=== Stored data ===
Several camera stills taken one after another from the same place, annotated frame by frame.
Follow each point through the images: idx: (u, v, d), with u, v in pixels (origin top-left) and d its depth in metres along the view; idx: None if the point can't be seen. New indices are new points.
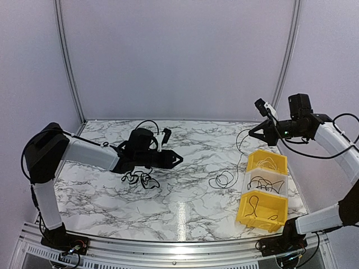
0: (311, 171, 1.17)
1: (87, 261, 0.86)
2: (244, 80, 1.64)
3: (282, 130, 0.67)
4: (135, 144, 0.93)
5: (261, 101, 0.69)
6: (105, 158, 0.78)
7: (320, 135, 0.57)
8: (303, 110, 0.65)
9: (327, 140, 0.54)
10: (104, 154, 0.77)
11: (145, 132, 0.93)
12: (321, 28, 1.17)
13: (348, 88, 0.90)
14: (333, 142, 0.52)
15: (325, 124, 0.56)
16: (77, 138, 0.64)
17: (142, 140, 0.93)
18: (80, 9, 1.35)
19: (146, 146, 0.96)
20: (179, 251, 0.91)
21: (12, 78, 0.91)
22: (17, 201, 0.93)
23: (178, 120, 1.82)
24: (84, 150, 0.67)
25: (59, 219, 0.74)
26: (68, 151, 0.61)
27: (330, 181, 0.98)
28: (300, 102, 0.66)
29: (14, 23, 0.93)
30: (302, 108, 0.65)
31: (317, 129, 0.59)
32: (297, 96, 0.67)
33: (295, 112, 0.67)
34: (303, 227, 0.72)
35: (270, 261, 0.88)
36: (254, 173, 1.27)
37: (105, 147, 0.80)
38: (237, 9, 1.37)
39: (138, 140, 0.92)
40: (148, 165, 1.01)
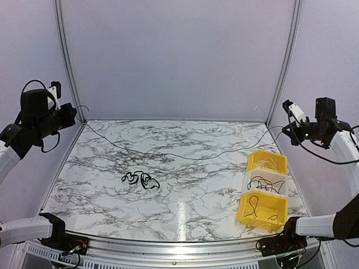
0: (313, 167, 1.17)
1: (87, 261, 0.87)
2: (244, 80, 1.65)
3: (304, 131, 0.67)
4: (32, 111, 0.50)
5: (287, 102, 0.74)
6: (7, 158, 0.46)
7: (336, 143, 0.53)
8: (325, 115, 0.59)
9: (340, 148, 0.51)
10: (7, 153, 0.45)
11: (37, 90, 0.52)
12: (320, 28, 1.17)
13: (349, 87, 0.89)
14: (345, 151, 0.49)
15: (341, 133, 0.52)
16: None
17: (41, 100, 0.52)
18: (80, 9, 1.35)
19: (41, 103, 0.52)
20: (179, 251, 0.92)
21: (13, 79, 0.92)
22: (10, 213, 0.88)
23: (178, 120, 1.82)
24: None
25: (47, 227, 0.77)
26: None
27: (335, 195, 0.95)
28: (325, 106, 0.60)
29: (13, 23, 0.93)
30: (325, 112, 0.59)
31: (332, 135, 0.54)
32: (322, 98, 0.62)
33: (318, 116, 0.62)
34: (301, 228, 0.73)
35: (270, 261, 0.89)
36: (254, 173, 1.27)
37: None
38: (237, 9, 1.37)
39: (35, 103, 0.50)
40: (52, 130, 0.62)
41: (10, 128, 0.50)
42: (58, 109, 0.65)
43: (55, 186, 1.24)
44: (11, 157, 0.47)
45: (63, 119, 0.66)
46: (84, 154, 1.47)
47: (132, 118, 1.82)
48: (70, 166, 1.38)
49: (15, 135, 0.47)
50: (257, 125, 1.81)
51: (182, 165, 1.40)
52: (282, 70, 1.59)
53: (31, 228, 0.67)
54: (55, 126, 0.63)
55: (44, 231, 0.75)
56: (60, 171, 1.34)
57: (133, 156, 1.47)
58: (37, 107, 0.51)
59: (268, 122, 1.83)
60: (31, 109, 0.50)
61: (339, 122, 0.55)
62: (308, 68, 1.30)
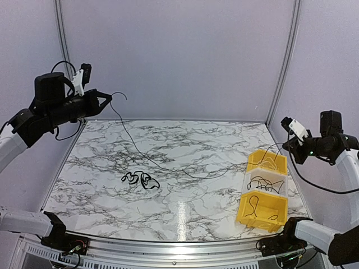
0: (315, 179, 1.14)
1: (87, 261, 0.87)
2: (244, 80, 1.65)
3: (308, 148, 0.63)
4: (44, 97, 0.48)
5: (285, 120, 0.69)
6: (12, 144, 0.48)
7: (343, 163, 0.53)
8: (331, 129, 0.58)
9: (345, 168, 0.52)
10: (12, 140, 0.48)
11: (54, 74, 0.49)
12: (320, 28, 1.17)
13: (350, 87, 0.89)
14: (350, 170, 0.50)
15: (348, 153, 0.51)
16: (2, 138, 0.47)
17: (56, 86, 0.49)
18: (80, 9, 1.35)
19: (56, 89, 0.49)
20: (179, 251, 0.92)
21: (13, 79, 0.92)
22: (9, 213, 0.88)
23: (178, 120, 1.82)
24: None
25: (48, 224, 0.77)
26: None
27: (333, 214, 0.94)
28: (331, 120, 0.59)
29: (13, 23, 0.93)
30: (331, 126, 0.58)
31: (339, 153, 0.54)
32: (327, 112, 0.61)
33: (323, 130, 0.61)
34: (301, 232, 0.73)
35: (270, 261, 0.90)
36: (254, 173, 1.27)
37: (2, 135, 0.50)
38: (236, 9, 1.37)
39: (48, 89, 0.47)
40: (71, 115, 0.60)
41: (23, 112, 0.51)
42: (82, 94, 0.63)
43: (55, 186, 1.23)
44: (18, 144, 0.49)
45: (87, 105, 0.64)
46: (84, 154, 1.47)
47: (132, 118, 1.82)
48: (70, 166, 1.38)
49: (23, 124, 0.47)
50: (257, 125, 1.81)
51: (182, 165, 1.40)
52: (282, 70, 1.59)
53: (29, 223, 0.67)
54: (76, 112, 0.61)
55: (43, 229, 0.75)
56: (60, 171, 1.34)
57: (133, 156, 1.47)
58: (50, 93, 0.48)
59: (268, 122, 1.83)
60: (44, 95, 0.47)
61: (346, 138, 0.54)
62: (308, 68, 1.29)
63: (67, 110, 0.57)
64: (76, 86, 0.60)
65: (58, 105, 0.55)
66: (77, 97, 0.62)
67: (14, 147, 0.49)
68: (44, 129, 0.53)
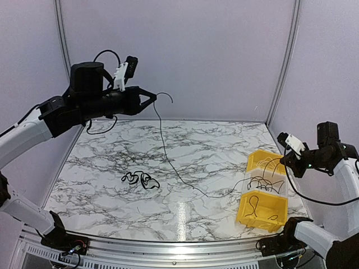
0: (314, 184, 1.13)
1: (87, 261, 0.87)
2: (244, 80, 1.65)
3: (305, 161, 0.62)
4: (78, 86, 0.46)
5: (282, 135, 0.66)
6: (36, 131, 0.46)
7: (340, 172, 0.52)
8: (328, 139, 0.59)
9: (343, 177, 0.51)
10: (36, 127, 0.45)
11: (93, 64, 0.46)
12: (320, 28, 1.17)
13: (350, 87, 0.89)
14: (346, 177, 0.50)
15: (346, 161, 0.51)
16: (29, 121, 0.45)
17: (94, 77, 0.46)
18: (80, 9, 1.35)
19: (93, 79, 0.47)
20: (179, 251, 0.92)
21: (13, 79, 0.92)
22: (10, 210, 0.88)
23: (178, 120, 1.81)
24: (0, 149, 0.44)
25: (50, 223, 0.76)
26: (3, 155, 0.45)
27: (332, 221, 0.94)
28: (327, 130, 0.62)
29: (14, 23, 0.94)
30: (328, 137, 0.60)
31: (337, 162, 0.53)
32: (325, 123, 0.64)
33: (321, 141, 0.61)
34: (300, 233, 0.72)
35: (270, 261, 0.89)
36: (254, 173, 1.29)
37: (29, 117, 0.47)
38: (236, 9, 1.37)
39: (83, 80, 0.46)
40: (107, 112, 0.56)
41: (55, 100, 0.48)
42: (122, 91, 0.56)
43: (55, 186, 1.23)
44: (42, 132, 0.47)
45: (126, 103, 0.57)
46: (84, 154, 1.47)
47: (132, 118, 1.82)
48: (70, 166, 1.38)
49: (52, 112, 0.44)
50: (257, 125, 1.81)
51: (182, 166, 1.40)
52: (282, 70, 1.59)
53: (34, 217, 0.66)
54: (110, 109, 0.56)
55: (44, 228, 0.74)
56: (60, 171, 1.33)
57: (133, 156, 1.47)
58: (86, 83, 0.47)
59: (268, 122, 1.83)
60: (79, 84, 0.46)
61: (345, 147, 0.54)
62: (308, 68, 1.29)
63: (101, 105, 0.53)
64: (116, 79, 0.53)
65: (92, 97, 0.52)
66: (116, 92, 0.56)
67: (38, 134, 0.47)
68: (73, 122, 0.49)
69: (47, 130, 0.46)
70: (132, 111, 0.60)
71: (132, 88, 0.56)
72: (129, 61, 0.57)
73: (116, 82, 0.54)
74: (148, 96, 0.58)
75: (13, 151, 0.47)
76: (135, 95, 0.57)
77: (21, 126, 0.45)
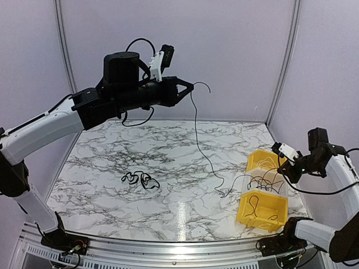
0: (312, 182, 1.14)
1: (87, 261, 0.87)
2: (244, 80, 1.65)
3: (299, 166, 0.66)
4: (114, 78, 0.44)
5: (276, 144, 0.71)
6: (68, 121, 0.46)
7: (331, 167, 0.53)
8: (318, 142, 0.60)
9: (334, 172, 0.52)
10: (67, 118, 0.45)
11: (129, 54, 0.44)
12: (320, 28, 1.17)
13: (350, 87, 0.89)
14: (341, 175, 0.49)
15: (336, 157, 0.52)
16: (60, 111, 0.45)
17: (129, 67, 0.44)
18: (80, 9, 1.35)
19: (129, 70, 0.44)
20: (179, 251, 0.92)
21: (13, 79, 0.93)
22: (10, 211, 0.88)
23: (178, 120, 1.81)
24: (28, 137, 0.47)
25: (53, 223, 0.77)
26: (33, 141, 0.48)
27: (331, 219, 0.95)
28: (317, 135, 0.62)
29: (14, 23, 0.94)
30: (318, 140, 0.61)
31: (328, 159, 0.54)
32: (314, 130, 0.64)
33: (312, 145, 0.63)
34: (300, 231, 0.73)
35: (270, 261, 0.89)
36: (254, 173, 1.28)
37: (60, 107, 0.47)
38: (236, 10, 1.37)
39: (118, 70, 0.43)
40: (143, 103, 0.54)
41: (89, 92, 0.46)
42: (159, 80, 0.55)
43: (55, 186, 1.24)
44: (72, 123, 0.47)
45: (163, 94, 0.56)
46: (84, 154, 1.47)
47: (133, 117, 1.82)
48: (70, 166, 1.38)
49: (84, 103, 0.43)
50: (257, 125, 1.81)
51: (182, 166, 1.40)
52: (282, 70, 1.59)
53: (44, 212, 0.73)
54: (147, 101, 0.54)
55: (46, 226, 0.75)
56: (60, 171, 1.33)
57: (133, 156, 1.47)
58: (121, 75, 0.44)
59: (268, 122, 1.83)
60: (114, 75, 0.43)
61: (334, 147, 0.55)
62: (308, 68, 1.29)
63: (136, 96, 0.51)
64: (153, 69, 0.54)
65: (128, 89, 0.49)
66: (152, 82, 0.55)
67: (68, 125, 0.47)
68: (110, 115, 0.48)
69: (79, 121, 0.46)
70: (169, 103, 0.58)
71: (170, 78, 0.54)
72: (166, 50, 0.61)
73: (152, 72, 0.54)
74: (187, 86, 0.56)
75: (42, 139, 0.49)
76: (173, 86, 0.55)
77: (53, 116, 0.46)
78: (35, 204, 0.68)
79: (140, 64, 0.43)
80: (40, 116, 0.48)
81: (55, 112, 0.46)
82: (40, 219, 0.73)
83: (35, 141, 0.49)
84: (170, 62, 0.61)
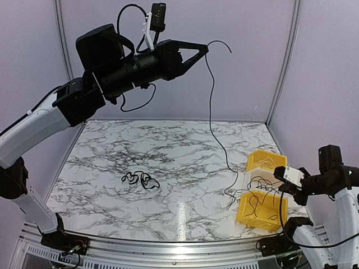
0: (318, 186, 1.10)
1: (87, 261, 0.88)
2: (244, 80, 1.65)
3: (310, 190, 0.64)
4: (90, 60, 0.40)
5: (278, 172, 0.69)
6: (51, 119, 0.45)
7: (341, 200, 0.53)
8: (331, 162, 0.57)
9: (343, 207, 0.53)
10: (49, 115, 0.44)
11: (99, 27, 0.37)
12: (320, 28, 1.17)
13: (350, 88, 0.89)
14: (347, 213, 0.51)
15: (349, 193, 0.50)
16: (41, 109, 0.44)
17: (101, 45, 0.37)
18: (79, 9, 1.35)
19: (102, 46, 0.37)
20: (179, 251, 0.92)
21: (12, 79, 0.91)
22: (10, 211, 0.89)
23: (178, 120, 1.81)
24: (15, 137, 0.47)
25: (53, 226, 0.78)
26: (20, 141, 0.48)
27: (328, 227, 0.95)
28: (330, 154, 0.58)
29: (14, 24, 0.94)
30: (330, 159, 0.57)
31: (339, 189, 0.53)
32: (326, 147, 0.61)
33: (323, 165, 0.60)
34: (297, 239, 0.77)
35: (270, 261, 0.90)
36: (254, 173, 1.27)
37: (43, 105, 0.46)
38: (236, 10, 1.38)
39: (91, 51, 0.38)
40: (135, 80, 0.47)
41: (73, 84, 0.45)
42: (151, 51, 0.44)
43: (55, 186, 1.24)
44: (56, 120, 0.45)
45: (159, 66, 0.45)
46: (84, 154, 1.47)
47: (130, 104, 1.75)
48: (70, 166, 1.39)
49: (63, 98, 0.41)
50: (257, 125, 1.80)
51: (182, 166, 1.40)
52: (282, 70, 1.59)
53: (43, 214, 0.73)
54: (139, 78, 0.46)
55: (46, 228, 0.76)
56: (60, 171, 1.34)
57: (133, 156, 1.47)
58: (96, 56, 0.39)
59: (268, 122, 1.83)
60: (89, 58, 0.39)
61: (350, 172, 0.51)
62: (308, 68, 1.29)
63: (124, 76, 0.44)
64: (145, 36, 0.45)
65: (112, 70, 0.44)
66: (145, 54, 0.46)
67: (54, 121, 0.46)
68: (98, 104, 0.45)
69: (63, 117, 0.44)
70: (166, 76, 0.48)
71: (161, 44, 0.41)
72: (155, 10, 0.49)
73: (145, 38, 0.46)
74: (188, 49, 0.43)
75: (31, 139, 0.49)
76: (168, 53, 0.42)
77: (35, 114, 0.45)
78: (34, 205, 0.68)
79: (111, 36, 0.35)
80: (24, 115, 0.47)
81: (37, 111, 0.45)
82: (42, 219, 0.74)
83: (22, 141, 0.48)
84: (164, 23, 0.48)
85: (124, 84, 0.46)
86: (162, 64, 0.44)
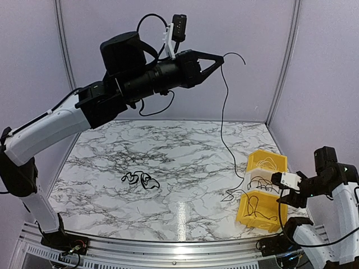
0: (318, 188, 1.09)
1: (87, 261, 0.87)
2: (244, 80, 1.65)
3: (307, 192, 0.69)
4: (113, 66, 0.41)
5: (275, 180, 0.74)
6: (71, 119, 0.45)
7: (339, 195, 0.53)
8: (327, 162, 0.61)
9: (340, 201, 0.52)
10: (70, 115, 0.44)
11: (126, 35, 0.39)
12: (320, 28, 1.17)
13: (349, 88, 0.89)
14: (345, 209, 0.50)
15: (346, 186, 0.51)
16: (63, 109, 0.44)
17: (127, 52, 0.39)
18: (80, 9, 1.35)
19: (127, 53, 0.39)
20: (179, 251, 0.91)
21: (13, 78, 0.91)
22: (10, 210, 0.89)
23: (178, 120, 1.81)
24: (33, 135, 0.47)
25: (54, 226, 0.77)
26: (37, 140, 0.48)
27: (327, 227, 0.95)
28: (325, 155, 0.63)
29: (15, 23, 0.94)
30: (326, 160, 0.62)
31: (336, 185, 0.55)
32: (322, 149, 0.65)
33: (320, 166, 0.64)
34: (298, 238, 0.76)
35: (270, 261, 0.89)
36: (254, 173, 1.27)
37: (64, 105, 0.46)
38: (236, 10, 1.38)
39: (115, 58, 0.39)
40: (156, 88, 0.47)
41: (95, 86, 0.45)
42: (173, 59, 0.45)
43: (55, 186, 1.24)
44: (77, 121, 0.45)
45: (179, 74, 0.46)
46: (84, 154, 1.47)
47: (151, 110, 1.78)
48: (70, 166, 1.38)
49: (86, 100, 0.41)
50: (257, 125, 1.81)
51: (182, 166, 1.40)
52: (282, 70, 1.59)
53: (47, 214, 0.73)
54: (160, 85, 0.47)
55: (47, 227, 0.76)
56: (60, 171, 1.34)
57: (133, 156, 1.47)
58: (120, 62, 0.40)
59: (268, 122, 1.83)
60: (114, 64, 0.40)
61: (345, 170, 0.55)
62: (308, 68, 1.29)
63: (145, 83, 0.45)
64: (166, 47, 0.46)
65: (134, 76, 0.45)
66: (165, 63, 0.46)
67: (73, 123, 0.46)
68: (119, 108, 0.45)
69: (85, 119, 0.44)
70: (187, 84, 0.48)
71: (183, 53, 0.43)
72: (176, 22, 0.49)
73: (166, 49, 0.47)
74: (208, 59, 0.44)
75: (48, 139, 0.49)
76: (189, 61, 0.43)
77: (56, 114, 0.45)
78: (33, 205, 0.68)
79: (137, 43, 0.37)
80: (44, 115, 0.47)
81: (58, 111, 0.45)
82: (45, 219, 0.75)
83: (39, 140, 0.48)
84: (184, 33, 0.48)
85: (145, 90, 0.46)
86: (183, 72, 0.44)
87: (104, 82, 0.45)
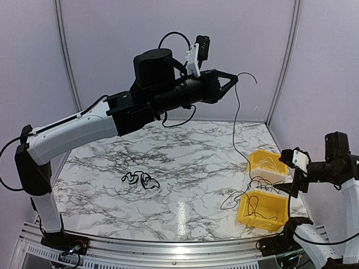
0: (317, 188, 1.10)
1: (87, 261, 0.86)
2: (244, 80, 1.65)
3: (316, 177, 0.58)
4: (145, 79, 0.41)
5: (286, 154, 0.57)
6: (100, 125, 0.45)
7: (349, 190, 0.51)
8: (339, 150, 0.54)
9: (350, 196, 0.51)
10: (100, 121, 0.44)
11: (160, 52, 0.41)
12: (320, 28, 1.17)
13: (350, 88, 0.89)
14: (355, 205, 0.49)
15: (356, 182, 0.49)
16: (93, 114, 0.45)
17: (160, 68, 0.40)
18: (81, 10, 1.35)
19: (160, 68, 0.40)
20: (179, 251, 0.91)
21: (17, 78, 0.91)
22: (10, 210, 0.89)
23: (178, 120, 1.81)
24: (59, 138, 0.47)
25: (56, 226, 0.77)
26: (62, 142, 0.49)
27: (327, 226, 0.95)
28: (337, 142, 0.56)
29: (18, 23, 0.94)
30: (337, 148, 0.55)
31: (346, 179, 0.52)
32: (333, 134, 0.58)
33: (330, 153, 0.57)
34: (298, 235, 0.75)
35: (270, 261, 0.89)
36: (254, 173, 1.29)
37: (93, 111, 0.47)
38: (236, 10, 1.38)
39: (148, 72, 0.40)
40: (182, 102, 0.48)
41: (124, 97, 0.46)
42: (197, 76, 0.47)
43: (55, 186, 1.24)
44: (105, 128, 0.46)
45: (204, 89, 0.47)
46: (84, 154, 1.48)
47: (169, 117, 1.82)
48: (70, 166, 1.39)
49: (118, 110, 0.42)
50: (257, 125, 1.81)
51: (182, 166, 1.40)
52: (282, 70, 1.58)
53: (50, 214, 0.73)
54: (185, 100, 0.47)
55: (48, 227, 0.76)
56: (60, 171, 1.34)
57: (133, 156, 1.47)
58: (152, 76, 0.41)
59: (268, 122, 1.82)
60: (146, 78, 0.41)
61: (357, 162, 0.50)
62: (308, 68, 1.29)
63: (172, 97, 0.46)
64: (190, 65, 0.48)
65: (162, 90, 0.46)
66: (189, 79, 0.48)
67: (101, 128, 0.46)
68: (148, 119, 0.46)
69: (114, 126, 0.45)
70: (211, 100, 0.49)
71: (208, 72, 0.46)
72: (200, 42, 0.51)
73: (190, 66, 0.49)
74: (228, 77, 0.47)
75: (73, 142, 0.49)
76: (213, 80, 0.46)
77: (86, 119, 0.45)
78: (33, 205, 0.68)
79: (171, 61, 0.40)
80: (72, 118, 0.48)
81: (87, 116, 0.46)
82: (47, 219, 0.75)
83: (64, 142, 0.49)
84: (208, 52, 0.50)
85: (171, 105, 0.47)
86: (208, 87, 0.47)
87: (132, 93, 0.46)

==

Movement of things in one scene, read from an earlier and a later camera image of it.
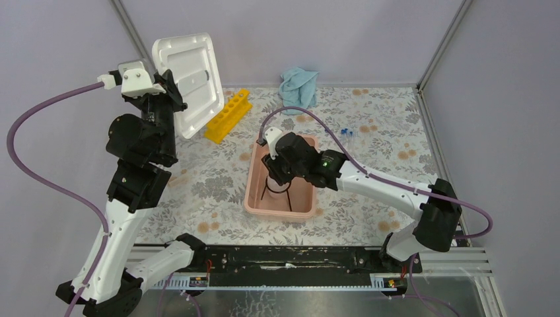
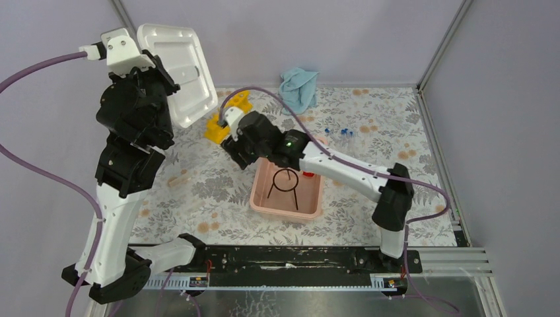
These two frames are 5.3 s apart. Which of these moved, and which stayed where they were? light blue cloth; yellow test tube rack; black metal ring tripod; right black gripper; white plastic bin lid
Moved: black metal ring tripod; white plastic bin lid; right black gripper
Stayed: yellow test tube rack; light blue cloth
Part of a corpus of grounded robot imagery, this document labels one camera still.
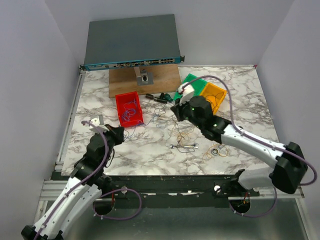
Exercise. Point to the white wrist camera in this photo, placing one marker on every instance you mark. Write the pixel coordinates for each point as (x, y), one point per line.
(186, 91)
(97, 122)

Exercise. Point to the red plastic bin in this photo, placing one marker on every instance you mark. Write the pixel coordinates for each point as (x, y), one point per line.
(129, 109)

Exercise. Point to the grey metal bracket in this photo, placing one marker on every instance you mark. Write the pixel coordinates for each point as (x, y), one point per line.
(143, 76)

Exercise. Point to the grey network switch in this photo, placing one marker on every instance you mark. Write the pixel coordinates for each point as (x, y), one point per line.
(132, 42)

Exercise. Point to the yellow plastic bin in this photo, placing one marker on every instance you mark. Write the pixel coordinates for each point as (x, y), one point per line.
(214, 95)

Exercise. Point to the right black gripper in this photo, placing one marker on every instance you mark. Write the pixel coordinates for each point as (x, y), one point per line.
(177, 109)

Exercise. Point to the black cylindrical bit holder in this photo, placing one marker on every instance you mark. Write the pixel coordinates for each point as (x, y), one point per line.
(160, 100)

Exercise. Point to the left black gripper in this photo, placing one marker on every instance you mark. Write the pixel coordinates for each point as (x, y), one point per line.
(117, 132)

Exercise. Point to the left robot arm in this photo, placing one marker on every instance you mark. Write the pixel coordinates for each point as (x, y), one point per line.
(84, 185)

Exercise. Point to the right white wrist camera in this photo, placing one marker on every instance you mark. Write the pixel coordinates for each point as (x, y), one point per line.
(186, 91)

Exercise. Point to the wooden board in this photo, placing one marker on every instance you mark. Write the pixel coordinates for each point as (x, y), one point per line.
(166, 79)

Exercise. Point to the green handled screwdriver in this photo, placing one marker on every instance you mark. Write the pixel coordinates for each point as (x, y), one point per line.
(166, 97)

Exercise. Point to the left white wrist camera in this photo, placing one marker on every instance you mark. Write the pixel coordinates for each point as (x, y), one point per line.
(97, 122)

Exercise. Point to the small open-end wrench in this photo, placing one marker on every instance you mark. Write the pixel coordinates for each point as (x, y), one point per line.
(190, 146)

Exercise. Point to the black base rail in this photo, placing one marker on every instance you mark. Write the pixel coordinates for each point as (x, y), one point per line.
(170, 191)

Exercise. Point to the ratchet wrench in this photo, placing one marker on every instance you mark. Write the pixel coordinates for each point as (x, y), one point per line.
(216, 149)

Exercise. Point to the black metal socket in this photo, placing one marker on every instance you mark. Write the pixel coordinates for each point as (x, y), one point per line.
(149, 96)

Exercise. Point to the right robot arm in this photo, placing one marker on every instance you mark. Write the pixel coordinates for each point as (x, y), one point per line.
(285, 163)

=== Exercise aim ===
Report only how many lines above include "from".

=== Your response ===
2